→ Stored records:
-=-=-=-=-
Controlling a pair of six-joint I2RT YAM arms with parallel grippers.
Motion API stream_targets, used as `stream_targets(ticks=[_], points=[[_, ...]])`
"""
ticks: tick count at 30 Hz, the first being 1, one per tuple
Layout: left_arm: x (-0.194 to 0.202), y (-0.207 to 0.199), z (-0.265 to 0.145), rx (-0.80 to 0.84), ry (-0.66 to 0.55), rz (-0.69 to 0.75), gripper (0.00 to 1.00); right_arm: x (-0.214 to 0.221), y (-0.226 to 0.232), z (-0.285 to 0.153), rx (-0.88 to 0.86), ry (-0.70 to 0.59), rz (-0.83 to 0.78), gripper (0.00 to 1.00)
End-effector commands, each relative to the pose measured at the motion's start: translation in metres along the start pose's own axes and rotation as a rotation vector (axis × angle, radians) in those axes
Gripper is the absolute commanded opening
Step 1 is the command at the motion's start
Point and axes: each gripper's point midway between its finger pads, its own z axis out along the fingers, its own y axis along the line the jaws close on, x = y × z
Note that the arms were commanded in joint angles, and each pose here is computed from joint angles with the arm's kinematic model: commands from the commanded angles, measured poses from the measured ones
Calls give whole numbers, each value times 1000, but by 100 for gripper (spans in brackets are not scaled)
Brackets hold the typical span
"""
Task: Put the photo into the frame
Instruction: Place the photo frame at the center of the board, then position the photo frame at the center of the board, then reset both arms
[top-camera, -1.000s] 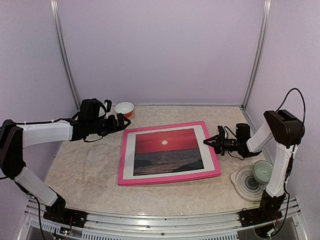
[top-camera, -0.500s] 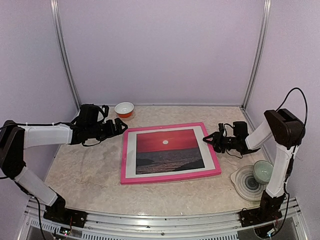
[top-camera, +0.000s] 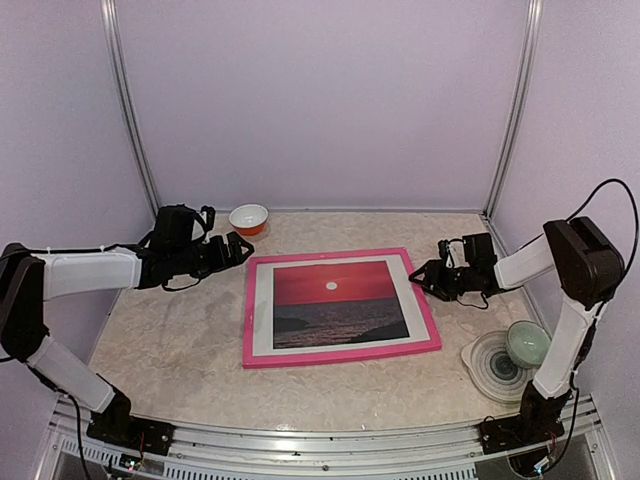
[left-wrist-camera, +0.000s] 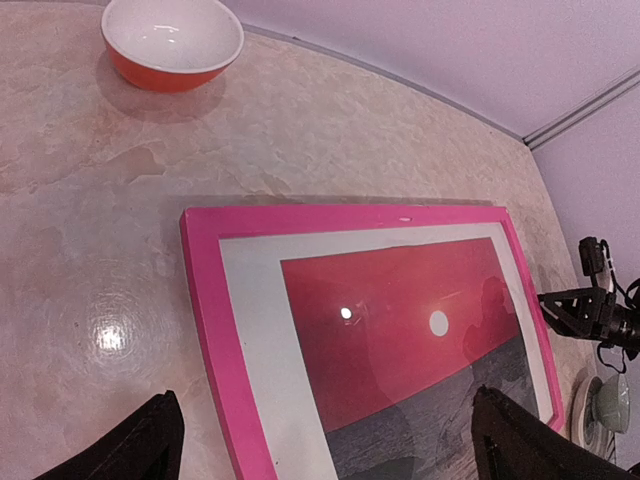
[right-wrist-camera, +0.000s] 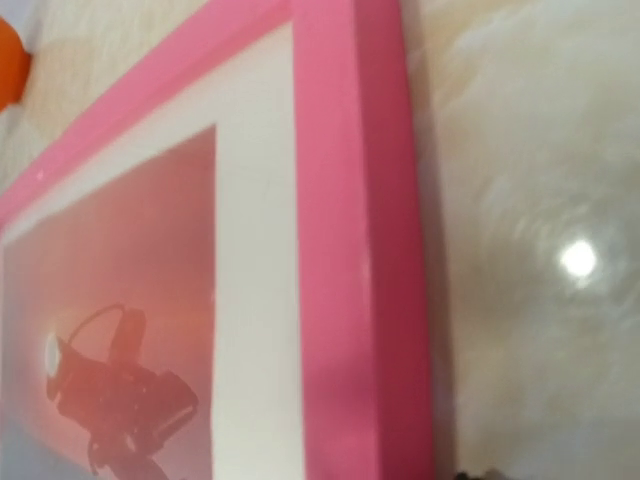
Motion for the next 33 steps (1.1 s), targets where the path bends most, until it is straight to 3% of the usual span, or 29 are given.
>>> stream_targets(ticks=[1,8,18,20,23,25,33], points=[[-16,-4,-13,10,-51,1,99,4,13,-6,12,22,-53,56],[-21,-5,-19,18,-66,3,99,17,34,-11,-79,66,-49,56],[-31,-13,-34,36,-96,16,99,13,47,-37,-22,27,-116,60],[-34,-15,-39,36,-107,25,99,7,48,-45,24,2,-157,64],[-39,-17,-49,32,-128,35,99,-4,52,-59,112,-45,-240,79],[-42,-17,-58,20,-146,44,99,-10,54,-70,172,-64,-288,97],[-58,-4,-102,-108,-238,92,99,-36,65,-124,351,-194,-392,99]])
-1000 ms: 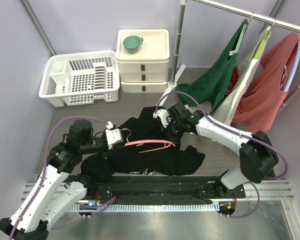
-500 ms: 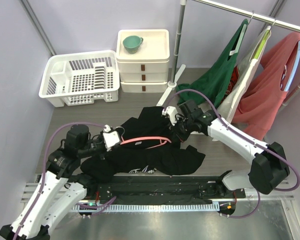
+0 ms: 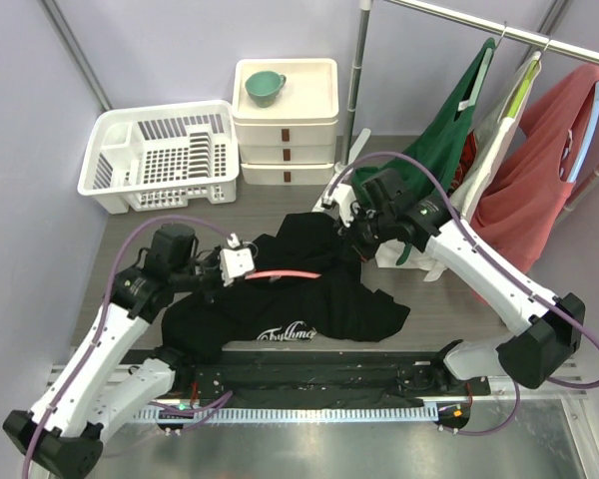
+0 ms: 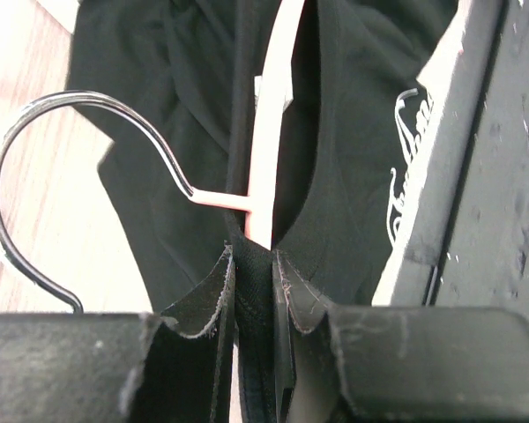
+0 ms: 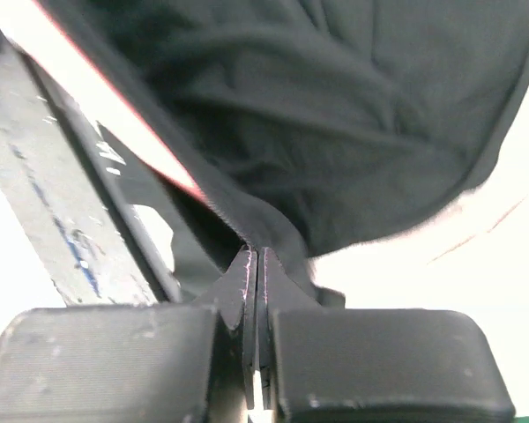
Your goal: Place the t-shirt on the hanger
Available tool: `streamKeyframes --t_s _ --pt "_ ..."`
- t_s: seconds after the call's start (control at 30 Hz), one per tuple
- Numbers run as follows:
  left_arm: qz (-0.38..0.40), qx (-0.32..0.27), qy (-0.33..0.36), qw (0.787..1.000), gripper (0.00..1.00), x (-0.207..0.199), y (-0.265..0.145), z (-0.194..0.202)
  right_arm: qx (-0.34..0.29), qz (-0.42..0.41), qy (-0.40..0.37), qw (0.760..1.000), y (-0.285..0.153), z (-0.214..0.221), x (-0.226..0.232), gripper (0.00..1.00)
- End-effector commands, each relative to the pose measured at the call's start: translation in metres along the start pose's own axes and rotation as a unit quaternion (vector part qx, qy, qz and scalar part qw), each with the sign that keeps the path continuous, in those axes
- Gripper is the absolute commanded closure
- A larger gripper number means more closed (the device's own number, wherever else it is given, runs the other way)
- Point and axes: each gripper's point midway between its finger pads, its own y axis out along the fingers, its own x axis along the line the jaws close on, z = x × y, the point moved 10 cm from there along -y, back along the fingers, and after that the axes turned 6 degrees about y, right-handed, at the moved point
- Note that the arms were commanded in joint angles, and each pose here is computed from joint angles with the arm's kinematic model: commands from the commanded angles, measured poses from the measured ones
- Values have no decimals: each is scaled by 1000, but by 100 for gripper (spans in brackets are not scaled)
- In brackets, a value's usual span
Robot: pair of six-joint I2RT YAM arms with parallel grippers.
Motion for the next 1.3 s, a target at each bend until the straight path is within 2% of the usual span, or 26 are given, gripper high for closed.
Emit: streamKeyframes --t_s 0.0,0.07,0.17,0.33,0.4,0.43,0.53,0.6,0.77,0.87,0.9,1.07,1.17,1.2,1.27 --pt "-33 -58 -9 998 100 34 2 -35 -12 -26 -54 998 -17 -27 30 99" --pt "-49 -84 -1 995 100 46 2 -49 -22 -38 -86 995 -23 -40 50 99" --pt "-66 -110 1 992 100 52 -1 -60 -32 -36 -88 995 -36 -56 62 99" --pt "-74 -179 36 980 100 39 -19 -74 -56 -10 -119 991 -66 -81 67 96" --pt "-79 -193 38 977 100 39 -25 -81 -38 -15 -138 990 -73 -81 68 69" --pt "-87 -195 39 976 100 38 -29 -83 -52 -15 -148 987 -85 -88 71 47" --pt "-102 -199 61 973 100 37 -39 -88 -66 -7 -168 984 -103 -90 75 13" --pt "-106 -200 73 971 100 38 -43 -92 -74 17 -186 980 -112 -90 73 6" --pt "-93 -212 82 969 100 40 -47 -101 -40 19 -224 974 -103 -86 66 5" --pt "-91 -219 88 968 100 41 -50 -106 -4 38 -242 969 -90 -79 56 12" --pt "-90 -220 91 967 100 41 -50 -107 11 37 -254 967 -84 -73 53 17" --pt "-77 -225 95 967 100 38 -51 -107 0 43 -269 962 -70 -73 47 26" --pt "-75 -226 89 967 100 39 -50 -108 -5 5 -262 965 -57 -80 51 44" --pt "-74 -227 86 967 100 39 -49 -108 -15 -6 -261 965 -58 -85 54 53" --pt "-73 -227 85 967 100 40 -48 -108 -17 -40 -259 965 -49 -91 63 60"
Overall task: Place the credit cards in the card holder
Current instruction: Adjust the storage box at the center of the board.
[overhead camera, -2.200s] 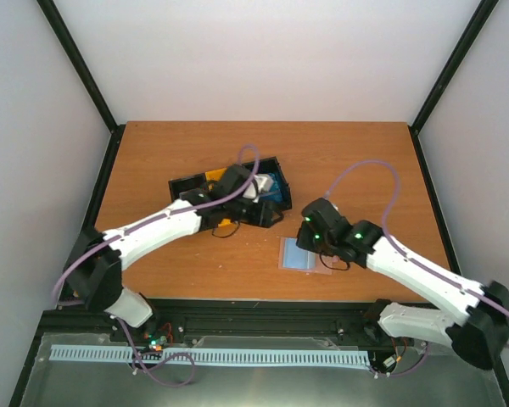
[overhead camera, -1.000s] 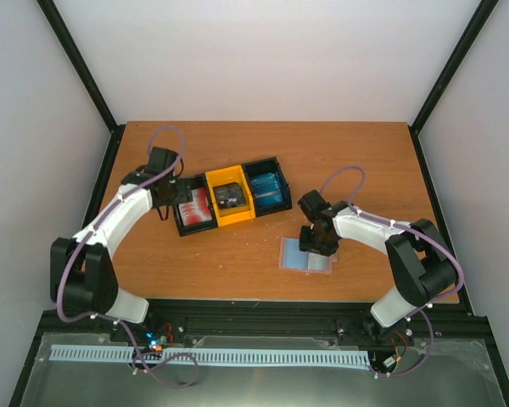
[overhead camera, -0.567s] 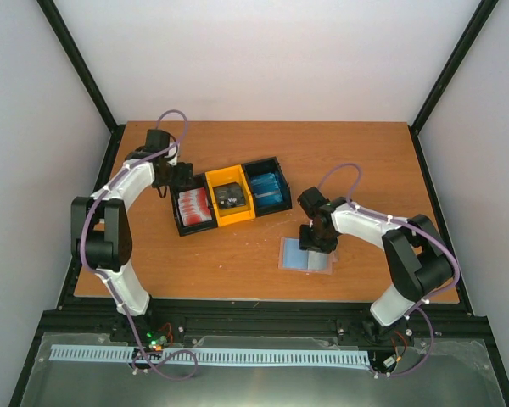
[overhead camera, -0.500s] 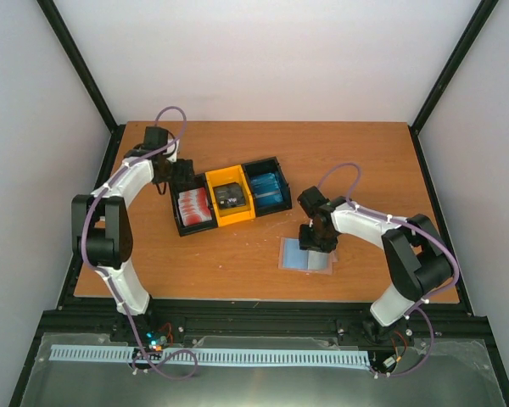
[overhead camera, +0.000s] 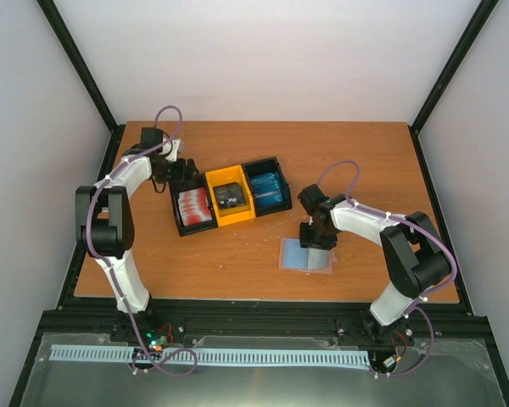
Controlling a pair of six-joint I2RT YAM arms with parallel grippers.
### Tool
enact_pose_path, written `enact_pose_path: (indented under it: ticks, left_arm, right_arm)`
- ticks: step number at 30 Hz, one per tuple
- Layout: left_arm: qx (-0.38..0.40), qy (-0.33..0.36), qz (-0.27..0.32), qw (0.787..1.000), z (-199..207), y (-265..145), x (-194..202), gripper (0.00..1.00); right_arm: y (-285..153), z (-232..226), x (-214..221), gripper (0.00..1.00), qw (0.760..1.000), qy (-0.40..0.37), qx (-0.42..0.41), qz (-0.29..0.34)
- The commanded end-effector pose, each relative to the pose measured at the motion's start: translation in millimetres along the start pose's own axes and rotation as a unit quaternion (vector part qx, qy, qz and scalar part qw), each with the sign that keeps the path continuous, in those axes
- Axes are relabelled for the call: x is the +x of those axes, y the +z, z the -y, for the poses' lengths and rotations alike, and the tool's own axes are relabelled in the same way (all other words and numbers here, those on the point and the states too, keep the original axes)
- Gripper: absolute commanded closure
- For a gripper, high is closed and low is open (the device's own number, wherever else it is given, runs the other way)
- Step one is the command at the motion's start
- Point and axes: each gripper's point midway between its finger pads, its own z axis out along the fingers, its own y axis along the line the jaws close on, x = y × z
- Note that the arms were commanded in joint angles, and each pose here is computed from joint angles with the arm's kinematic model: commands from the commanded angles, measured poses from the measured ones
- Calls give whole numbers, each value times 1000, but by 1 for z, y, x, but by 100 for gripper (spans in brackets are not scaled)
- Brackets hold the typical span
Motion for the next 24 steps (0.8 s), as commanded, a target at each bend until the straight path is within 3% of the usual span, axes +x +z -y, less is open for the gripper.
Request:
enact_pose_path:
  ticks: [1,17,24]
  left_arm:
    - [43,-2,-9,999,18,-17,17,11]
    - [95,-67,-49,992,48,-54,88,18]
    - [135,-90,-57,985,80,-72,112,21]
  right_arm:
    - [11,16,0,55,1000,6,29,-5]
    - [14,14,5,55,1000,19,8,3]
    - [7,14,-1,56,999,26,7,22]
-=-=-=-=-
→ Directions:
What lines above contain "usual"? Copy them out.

→ Response for this exercise:
Motion for the next 33 steps (1.1 s), targets where the path bends most, until it is straight to 3% of the usual span, or 29 are given.
- In brackets, a value's usual span
Motion for the next 1.3 s, a target at each bend until the straight path is within 2% of the usual span, or 26 are given, gripper high for closed.
Motion for the next 24 steps (0.8 s), as commanded, a target at each bend until the straight path is within 3% of the usual span, axes +x +z -y, less is open for the gripper.

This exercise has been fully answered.